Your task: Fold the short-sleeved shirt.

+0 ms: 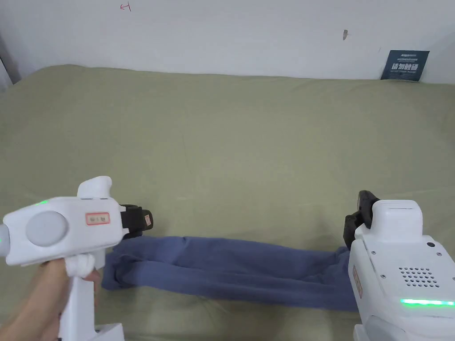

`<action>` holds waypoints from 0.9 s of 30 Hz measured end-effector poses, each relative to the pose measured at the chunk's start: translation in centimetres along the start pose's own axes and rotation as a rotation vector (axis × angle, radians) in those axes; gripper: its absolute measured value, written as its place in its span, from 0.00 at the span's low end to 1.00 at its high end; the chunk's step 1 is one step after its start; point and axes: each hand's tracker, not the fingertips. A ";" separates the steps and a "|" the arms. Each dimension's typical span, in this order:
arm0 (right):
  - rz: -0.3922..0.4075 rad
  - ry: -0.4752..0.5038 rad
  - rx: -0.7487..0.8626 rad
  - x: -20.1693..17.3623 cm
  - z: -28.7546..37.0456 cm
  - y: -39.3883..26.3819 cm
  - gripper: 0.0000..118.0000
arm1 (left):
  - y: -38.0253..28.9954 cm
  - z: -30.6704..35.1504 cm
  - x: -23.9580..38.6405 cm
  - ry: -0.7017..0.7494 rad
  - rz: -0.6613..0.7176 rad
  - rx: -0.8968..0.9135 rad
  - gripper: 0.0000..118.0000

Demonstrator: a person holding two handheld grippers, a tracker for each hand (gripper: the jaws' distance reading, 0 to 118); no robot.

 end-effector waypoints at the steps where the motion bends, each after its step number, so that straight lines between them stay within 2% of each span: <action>1: 0.013 0.002 0.007 -0.3 0.0 0.1 0.00 | 0.7 -0.1 -1.2 -0.035 0.011 -0.038 0.00; 7: -0.003 0.039 -0.003 -1.8 -0.3 0.4 0.00 | 3.7 -0.5 -7.8 -0.148 0.111 -0.220 0.01; 10: -0.011 0.054 -0.028 -2.3 -0.9 0.2 0.00 | 3.8 -1.0 -9.0 -0.078 0.092 -0.239 0.02; 14: -0.036 0.065 -0.053 -2.8 -1.4 -0.1 0.00 | 3.6 -1.7 -10.6 -0.098 0.138 -0.242 0.15; 16: -0.031 0.066 -0.059 -2.9 -1.6 -0.3 0.00 | 3.6 -2.1 -11.3 -0.103 0.141 -0.241 0.81; 17: -0.032 0.070 -0.069 -3.0 -1.8 -0.2 0.00 | 3.5 -2.6 -11.5 -0.109 0.160 -0.264 1.00; 19: -0.043 0.076 -0.075 -2.9 -1.8 -0.3 0.00 | 2.6 -3.5 -11.7 -0.136 0.153 -0.298 0.91; 21: -0.052 0.074 -0.081 -2.8 -2.0 -0.3 0.00 | 2.3 -4.8 -12.0 -0.201 0.201 -0.355 0.86; 24: -0.060 0.075 -0.094 -2.6 -2.2 -0.3 0.00 | 1.1 -6.7 -11.5 -0.177 0.153 -0.404 0.85; 26: -0.054 0.079 -0.100 -2.5 -2.2 -0.4 0.00 | 0.7 -7.1 -11.1 -0.185 0.129 -0.375 0.86; 27: -0.049 0.079 -0.103 -2.5 -2.2 -0.4 0.00 | 0.8 -7.2 -11.2 -0.192 0.156 -0.365 0.85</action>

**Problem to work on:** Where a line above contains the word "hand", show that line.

**Solution for this problem:**
`<action>` holds waypoints from 0.9 s of 30 Hz measured end-effector poses, each relative to the pose measured at the chunk's start: translation in centimetres along the start pose's own axes and rotation as a rotation vector (axis × angle, radians) in those axes; gripper: its absolute measured value, written as its place in its span, from 0.00 at the span's low end to 1.00 at its high end; the chunk's step 1 is one step after its start; point and axes: each hand's tracker, not the fingertips. A ";" separates the steps and a "|" the arms. Each dimension's typical span, in this order:
Demonstrator: a person holding two handheld grippers, a tracker for each hand (gripper: the jaws' distance reading, 0 to 118); no robot.

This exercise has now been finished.